When it’s all said-and-done, does the question of whether a particular token offering could be construed as a sale of securities come down to the facts and circumstances of a particular case? How so?

It does, although as noted earlier, the developing body of SEC actions and pronouncements have provided important guidance. Frankly, the need to delve into the specific facts and economic realities of a particular instrument or particular transaction to determine if the federal securities laws are implicated is not unique to the digital asset space. Whenever there is an issue about whether a particular instrument is a security, you need to analyze the particular facts against the applicable caselaw.

Are you seeing an uptick in private litigation involving token issuances, and what are the principal issues you’re seeing in those suits?

Most definitely. I am representing, or in discussions to represent, a broad array of participants in the digital asset space in disparate litigation matters.
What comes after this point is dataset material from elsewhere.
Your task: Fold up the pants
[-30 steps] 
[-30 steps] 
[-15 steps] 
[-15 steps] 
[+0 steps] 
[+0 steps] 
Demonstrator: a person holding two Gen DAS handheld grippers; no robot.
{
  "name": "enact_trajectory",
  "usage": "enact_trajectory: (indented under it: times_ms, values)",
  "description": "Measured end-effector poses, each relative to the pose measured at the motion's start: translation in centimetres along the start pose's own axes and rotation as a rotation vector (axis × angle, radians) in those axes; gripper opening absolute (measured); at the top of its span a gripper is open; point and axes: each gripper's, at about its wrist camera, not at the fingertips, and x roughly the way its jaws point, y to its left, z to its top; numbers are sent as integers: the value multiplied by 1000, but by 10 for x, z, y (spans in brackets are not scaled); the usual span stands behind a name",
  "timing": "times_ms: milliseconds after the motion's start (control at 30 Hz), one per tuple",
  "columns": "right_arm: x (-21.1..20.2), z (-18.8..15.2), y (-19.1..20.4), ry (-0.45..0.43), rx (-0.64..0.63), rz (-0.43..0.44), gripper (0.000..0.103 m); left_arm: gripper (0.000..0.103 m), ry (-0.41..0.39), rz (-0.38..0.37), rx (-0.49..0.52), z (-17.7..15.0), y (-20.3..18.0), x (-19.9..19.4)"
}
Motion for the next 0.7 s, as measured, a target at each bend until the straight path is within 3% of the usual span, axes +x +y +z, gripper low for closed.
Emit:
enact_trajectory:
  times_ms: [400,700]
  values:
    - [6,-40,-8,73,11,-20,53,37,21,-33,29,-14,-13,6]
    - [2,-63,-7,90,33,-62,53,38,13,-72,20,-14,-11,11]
These matters run the gamut, from allegations of unregistered securities offerings and fraud in ICOs (on both the plaintiff and defense side), to breaches of agreements between digital asset issuers and consultants hired to market the offerings, to alleged cybersecurity failures which allowed investors’ digital assets to be stolen. Moreover, we have seen this past year the traditional securities class action plaintiffs firms filing class actions against ICO issuers. I would expect to see all these types of cases proliferate, and would also expect to see more intellectual property disputes ripen to litigation.

Every new innovative technology inevitably spawns disputes among the participants which find their way into the courts. Not surprisingly, then, we are seeing an array of disputes ripening into litigation across different segments of the cryptocurrency industry, and that will continue.